Problems with risk prediction

It is difficult to provide evidence for how accurately risk can be predicted because there is a lack of empirical data connecting patient cues to outcomes (e.g. Stein 2002; DOH, 2007; RCP, 2008) and because what data does exist tend to focus on cues considered in isolation rather than on their patterns of occurrence and interactions. Hence even tools with a better grounding in actuarial evidence have been shown to over-predict rare occurrences and have only moderate accuracy (Snowden et al 2007; Coid et al 2009). Studies of suicide prediction specifically have shown high levels of false positives (Bouch and Marshall, 2005; Harriss and Hawton, 2005). This has caused doubt about the efficacy of actuarial tools when used on individual cases (Godin, 2004; Holdsworth & Dodgson, 2003). It was also a reason why the UK Department of Health (DH 2009) and the Royal College of Psychiatrists (RCP 2008) advocated combining actuarial approaches with structured clinical judgement: the approach taken by GRiST. However new research (e.g. Bakst et al. 2010; Jiang et al. 2010) and evidence synthesis (e.g. Bowers et al. 2010) is beginning to provide more information about cue clusters associated with high risk of suicide. Analysis of the GRiST database will contribute to the evidence about this and about other risks too

Regarding the use of GRiST for predicting risks, its current objective is more about supporting clinical risk judgements and the associated advice rather than trying to output precise probabilities or some associated overall risk score. Scores and probabilities are extremely hard to produce with any accuracy or confidence, partly due to the current paucity of data but also because suicide, for example, is a very rare event. Addressing predictive validity of tools prospectively (i.e. testing how accurate a risk prediction is after it has been made) is difficult because high risks will instigate associated interventions to reduce them and any connection between risk assessment and risk prediction is disrupted, which is, of course, the aim of good clinical practice.

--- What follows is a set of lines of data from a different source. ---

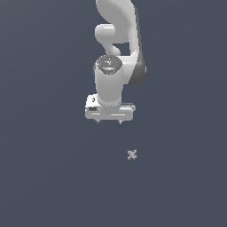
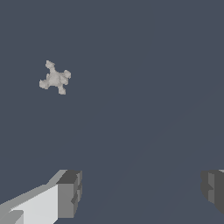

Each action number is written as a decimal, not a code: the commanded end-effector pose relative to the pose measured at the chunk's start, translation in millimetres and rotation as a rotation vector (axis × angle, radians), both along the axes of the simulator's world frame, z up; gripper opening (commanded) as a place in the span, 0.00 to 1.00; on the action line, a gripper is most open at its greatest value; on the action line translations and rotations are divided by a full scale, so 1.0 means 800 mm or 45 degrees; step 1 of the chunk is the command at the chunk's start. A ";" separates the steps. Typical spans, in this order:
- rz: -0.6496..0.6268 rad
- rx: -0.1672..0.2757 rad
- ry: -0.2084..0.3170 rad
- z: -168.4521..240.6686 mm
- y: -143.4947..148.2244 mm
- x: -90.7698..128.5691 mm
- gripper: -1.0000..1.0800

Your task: Pick up the object and move it to a goal position.

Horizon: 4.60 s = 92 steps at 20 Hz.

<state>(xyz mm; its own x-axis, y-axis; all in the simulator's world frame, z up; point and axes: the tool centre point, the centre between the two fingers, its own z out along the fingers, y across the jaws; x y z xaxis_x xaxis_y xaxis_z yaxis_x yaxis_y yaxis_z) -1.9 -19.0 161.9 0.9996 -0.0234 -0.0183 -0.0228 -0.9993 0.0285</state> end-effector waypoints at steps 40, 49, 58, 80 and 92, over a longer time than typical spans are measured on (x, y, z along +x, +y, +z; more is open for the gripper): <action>-0.078 0.034 -0.009 -0.082 0.112 0.102 0.96; -0.117 0.034 -0.023 -0.108 0.137 0.128 0.96; -0.122 0.035 -0.025 -0.115 0.141 0.131 0.96; -0.124 0.035 -0.026 -0.176 0.142 0.132 0.00; -0.099 0.037 -0.030 -0.163 0.139 0.132 0.00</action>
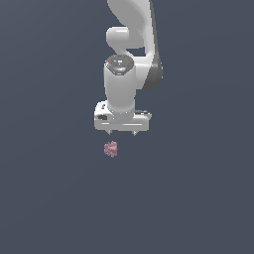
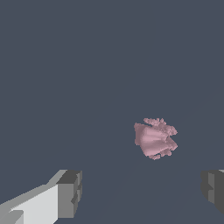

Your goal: Pick up the object and move it to a goal position.

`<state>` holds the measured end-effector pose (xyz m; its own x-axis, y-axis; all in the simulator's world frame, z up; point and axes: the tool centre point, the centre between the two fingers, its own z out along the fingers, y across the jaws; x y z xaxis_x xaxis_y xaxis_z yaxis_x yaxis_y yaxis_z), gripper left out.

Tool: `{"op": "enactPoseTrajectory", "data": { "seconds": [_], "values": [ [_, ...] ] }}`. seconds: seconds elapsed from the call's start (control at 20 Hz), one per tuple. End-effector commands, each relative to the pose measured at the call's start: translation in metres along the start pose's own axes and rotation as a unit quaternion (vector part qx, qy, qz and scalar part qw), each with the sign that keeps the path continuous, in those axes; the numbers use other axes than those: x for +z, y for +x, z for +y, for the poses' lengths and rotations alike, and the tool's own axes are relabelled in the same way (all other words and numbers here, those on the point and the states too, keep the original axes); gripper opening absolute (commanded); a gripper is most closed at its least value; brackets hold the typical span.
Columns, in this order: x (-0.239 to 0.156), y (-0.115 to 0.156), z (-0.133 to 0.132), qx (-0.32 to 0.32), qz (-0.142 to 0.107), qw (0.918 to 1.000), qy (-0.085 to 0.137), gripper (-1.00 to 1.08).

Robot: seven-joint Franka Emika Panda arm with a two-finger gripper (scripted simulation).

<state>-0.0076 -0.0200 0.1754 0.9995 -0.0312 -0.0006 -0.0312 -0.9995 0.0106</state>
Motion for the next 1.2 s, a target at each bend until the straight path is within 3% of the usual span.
{"op": "enactPoseTrajectory", "data": {
  "seconds": [0.0,0.55,0.85,1.15],
  "values": [
    [0.000,0.000,0.000,0.000,0.000,1.0000,0.000,1.00],
    [-0.024,0.007,0.011,-0.006,0.012,0.9999,-0.009,1.00],
    [-0.004,0.008,0.020,-0.006,0.009,0.9999,-0.006,1.00],
    [0.041,0.006,0.041,-0.006,0.004,1.0000,0.000,1.00]
  ]
}}
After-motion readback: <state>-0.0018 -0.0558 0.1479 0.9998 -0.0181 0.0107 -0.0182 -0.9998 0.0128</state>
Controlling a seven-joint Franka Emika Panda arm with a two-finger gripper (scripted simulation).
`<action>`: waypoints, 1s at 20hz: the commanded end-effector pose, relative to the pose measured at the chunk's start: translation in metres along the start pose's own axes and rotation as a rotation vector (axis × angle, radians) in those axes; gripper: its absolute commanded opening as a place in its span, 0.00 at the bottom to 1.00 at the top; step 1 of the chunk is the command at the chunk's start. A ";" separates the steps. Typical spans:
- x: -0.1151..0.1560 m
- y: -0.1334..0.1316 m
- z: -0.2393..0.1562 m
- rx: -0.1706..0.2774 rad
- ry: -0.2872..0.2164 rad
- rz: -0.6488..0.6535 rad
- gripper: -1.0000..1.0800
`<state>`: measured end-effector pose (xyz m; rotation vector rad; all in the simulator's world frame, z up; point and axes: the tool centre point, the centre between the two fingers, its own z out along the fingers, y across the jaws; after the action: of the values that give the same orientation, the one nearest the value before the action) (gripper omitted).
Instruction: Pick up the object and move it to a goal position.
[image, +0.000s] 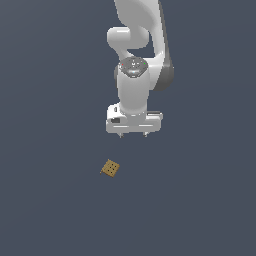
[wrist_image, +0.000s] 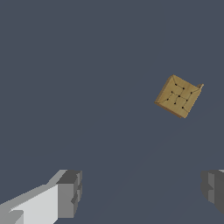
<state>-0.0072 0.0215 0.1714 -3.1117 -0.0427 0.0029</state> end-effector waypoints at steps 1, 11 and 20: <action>0.000 0.000 0.000 0.000 0.000 0.000 0.96; -0.003 -0.004 -0.011 0.003 -0.006 0.008 0.96; 0.007 0.005 -0.002 0.003 -0.005 0.051 0.96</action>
<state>-0.0028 0.0192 0.1763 -3.1089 0.0161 0.0107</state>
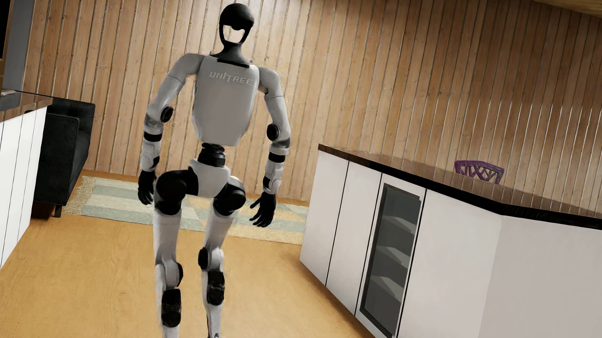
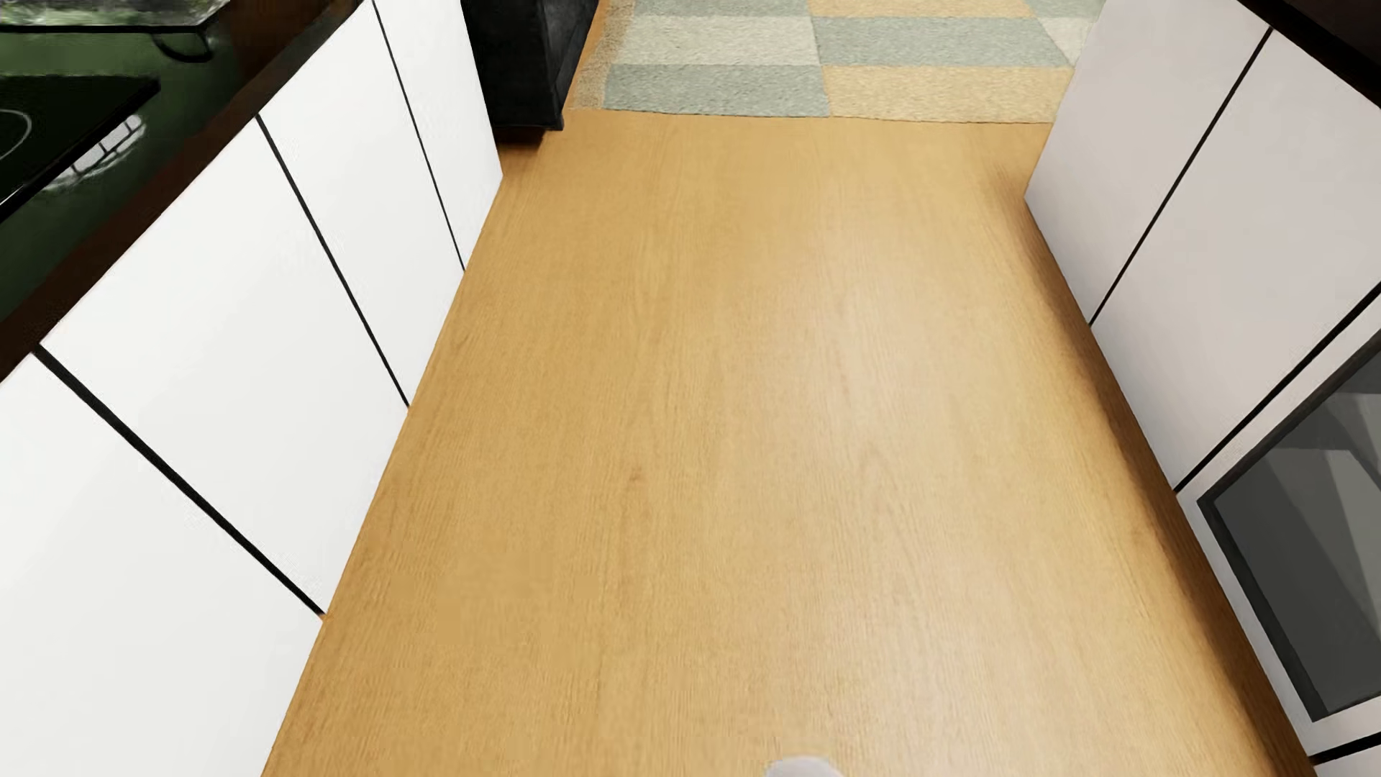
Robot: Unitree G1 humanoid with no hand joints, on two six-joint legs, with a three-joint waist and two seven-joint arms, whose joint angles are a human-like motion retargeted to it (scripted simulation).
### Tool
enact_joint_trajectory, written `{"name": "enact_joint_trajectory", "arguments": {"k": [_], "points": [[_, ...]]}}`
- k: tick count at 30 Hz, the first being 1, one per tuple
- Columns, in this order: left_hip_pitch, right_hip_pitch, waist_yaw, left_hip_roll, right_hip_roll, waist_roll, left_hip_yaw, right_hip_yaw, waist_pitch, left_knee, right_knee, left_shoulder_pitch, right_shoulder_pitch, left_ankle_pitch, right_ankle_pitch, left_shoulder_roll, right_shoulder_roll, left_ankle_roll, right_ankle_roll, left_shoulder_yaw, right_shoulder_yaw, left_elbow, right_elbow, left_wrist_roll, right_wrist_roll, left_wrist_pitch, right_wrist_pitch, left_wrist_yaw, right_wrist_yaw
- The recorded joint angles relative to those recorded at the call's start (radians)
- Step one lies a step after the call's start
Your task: Circle the counter
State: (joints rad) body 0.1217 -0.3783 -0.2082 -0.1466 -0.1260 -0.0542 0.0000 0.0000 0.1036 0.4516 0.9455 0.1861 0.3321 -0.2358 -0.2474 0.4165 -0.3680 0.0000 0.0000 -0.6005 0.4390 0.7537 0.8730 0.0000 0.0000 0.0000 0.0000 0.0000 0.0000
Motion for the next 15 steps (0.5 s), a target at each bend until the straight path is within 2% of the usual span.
{"name": "enact_joint_trajectory", "arguments": {"k": [2,3,4,5,6,7,8,9,10,11,12,13,15], "points": [[0.127,-0.072,-0.047,0.016,-0.023,-0.002,0.000,0.000,-0.020,-0.037,-0.338,-0.048,0.016,-0.131,0.072,0.020,0.004,0.000,0.000,0.046,-0.012,-0.055,0.007,0.000,0.000,0.000,0.000,0.000,0.000],[0.171,-0.100,-0.062,0.025,-0.036,-0.003,0.000,0.000,-0.035,-0.038,-0.553,-0.069,0.021,-0.156,0.198,0.026,0.005,0.000,0.000,0.056,-0.005,-0.074,0.018,0.000,0.000,0.000,0.000,0.000,0.000],[0.216,-0.121,-0.084,0.045,-0.052,-0.001,0.000,0.000,-0.040,-0.029,-0.620,-0.085,0.026,-0.146,0.254,0.025,0.005,0.000,0.000,0.068,-0.003,-0.077,0.031,0.000,0.000,0.000,0.000,0.000,0.000],[0.258,-0.144,-0.109,0.082,-0.054,0.006,0.000,0.000,-0.038,-0.001,-0.391,-0.082,0.031,-0.099,0.095,0.019,0.008,0.000,0.000,0.098,-0.003,-0.084,0.045,0.000,0.000,0.000,0.000,0.000,0.000],[0.277,-0.170,-0.122,0.118,-0.044,0.015,0.000,0.000,-0.047,0.059,-0.281,-0.063,0.036,-0.004,0.061,0.008,0.014,0.000,0.000,0.118,0.005,-0.082,0.070,0.000,0.000,0.000,0.000,0.000,0.000],[0.259,-0.186,-0.121,0.151,-0.016,0.033,0.000,0.000,-0.064,0.172,-0.174,-0.038,0.040,0.158,0.098,-0.014,0.018,0.000,0.000,0.118,0.013,-0.042,0.106,0.000,0.000,0.000,0.000,0.000,0.000],[0.209,-0.164,-0.105,0.173,0.028,0.050,0.000,0.000,-0.062,0.344,-0.093,-0.019,0.036,0.344,0.083,-0.039,0.021,0.000,0.000,0.122,0.015,0.015,0.139,0.000,0.000,0.000,0.000,0.000,0.000],[0.115,-0.102,-0.084,0.184,0.079,0.057,0.000,0.000,-0.047,0.570,-0.067,0.002,0.030,0.454,0.032,-0.046,0.026,0.000,0.000,0.120,-0.001,0.051,0.139,0.000,0.000,0.000,0.000,0.000,0.000],[0.003,-0.014,-0.052,0.185,0.133,0.062,0.000,0.000,-0.029,0.782,-0.093,0.010,0.029,0.441,-0.010,-0.050,0.030,0.000,0.000,0.086,-0.017,0.079,0.113,0.000,0.000,0.000,0.000,0.000,0.000],[-0.100,0.087,0.003,0.154,0.147,0.046,0.000,0.000,-0.016,0.903,-0.138,0.013,0.021,0.359,-0.028,-0.063,0.030,0.000,0.000,0.061,-0.017,0.116,0.087,0.000,0.000,0.000,0.000,0.000,0.000],[-0.209,0.183,0.064,0.115,0.145,0.022,0.000,0.000,-0.011,0.930,-0.194,0.037,0.009,0.318,-0.033,-0.070,0.028,0.000,0.000,0.061,-0.017,0.115,0.046,0.000,0.000,0.000,0.000,0.000,0.000],[-0.301,0.286,0.127,0.089,0.147,0.004,0.000,0.000,-0.008,0.850,-0.263,0.064,0.003,0.342,-0.035,-0.074,0.020,0.000,0.000,0.052,-0.023,0.119,-0.004,0.000,0.000,0.000,0.000,0.000,0.000],[-0.454,0.458,0.217,0.058,0.128,-0.025,0.000,0.000,-0.010,0.502,-0.369,0.106,-0.018,0.451,-0.052,-0.073,0.009,0.000,0.000,0.007,-0.048,0.153,-0.098,0.000,0.000,0.000,0.000,0.000,0.000]]}}
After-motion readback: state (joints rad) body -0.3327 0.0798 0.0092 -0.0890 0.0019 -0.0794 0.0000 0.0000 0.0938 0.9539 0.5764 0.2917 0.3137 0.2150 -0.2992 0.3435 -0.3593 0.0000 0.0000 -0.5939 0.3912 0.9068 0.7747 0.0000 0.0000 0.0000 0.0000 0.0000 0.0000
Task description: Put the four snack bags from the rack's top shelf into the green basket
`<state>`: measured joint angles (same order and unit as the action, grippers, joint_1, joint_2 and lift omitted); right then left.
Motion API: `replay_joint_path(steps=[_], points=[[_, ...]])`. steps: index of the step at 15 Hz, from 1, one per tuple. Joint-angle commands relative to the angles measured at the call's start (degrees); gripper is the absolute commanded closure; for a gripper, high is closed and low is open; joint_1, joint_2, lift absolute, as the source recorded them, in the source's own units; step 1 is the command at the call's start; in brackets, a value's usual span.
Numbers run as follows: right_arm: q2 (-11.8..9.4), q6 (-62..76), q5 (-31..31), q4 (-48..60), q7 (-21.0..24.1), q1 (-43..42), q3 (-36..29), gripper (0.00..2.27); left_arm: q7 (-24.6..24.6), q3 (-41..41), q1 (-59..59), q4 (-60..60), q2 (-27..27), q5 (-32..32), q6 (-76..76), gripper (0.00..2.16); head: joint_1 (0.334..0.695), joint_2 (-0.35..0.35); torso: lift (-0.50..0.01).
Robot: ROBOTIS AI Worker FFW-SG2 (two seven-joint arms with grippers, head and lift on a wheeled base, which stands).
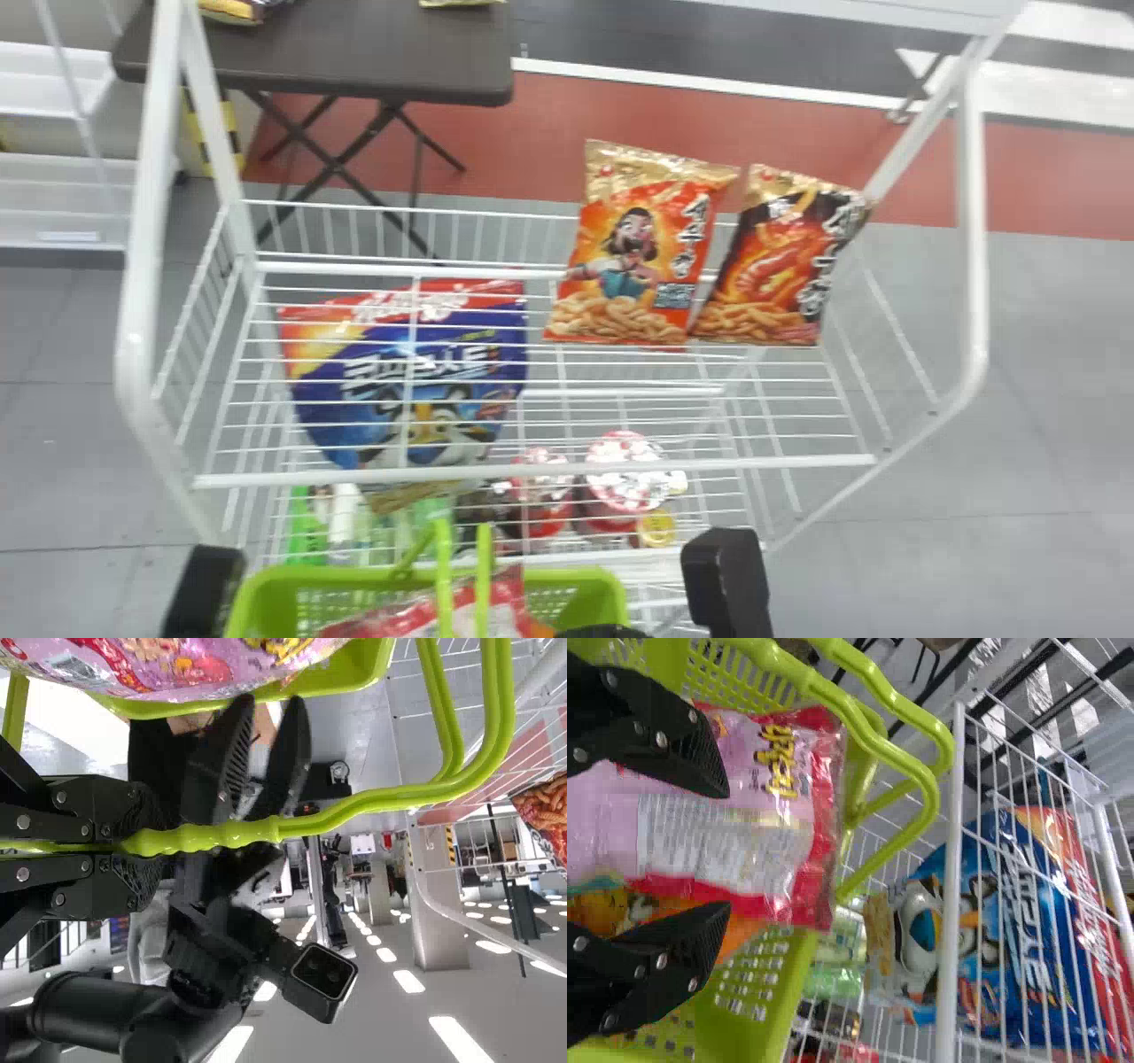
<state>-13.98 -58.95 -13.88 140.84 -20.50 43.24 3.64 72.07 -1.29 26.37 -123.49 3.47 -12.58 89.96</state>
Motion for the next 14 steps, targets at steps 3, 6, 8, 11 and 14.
replay_joint_path(steps=[3,6,8,11,14], points=[[1.9,17.9,0.1,-3.1,0.4,-1.0,-7.3,0.06,0.0,-0.4,0.3,0.0,0.0,0.0,0.1,2.15,0.695,-0.35,0.0],[4.9,34.7,1.7,-11.8,1.4,-8.7,-8.9,0.06,-0.5,-1.4,0.2,0.0,0.1,0.2,0.1,2.15,0.695,-0.35,0.0],[5.7,39.0,2.3,-17.8,3.7,-14.7,-9.0,0.06,-0.9,-1.8,0.2,0.0,0.1,0.3,0.1,2.15,0.695,-0.35,0.0],[5.8,40.0,4.8,-26.0,8.4,-23.4,-6.7,0.07,-0.9,-1.7,0.2,-0.1,0.3,0.3,0.1,2.15,0.695,-0.35,0.0],[6.1,43.7,7.8,-34.3,11.1,-30.8,-3.7,0.08,-0.9,-1.7,0.2,-0.3,0.4,0.3,0.1,2.15,0.695,-0.35,0.0]])
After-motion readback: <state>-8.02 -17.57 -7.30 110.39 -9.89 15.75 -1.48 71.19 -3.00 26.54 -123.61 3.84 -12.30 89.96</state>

At present, no risk tools have high accuracy but they still have an important role because they identify relevant risk information that is known to increase the risks, albeit not by any precisely known amount, and thus can suggest interventions that will certainly have impact on preventing tragic outcomes. In short, risk-related data should be collected because they guide decisions about the most appropriate care a person should receive, irrespective of whether or not the data accurately predict potential risk behaviours. Furthermore, this information will, in time, begin to fill in the gaps in knowledge about how patient cues link to risk probabilities. Unfortunately, risk data are currently not collected very systematically, are often in formats that are hard to analyse, and may not be easily accessed by computers. GRiST was designed to tackle all three of these problems by having a comprehensive data set, recording the data in highly structured formats that explicitly encode the relationships between risk data and concepts, and by linking the input data to structured clinical judgements that are automatically recorded in an electronic database for analysis.